En los países de habla inglesa es incomprensible que a un niño le pongan por nombre Jesús. En países católicos parece asumido.
Los nombres que tienen que ver con Dios parecen ser una bendición cuando van acompañados por hechos que los amparan a la voluntad de Dios.
Por el contrario, si llevando el nombre de Dios se deshonra su voluntad y sirven de mal testimonio, puede ser una fatalidad. Hoy ha habido un terremoto en la segunda ciudad más importante de Nueva Zelanda.
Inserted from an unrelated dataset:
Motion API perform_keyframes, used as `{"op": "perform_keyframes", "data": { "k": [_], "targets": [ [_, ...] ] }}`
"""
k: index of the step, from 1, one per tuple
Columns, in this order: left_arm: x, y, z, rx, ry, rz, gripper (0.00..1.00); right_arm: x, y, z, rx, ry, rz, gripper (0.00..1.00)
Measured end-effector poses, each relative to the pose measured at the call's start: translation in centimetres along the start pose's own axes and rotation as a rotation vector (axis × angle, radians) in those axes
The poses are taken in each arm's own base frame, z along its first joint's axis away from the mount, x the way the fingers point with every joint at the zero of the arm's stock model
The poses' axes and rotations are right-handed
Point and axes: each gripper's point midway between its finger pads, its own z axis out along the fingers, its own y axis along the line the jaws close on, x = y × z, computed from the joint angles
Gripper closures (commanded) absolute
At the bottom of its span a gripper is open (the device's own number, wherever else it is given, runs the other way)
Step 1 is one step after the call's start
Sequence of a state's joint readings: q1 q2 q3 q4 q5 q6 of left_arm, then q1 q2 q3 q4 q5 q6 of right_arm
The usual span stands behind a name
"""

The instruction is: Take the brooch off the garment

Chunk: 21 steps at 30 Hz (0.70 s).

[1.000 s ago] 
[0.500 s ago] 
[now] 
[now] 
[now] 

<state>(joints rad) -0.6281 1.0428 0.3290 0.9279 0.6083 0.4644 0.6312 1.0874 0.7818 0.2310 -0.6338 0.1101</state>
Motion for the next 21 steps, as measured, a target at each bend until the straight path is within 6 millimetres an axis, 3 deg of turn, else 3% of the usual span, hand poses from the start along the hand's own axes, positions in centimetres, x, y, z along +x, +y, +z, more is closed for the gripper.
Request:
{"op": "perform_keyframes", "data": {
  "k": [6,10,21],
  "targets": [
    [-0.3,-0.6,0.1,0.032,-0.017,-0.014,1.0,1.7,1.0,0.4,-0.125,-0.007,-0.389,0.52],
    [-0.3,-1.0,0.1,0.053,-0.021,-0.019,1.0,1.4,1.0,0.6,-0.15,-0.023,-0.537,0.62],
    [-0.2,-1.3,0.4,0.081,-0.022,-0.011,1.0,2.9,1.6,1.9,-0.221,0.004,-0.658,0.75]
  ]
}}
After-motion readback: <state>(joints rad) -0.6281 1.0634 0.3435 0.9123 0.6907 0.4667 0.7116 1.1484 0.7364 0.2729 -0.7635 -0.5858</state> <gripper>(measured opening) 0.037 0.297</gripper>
Se llama Christchurch, traducido al español sería Iglesia de Jesucristo.
La Iglesia de Jesucristo es la futura esposa del Cordero. La quiere limpia y sin mancha de pecado.
Ya vemos lo que hay en la segunda ciudad más importante de cada país: de todo. Habrán Iglesias Evangélicas, pero también prostíbulos, drogas, mafias y un largo etcétera. No es el nombre adecuado para ponerle a una ciudad.
Ya hemos visto resultados a lo largo de la historia: La Armada Invencible de España fué derrotada a la primera. El portaaviones Invencible británico fué alcanzado por un misil al primer encuentro con un avión argentino y dejado fuera de combate. Solo Dios es invencible.
El nombre Titán es arrogante. En su viaje inaugural se hundió. Ya veremos qué pasa con el Titán II.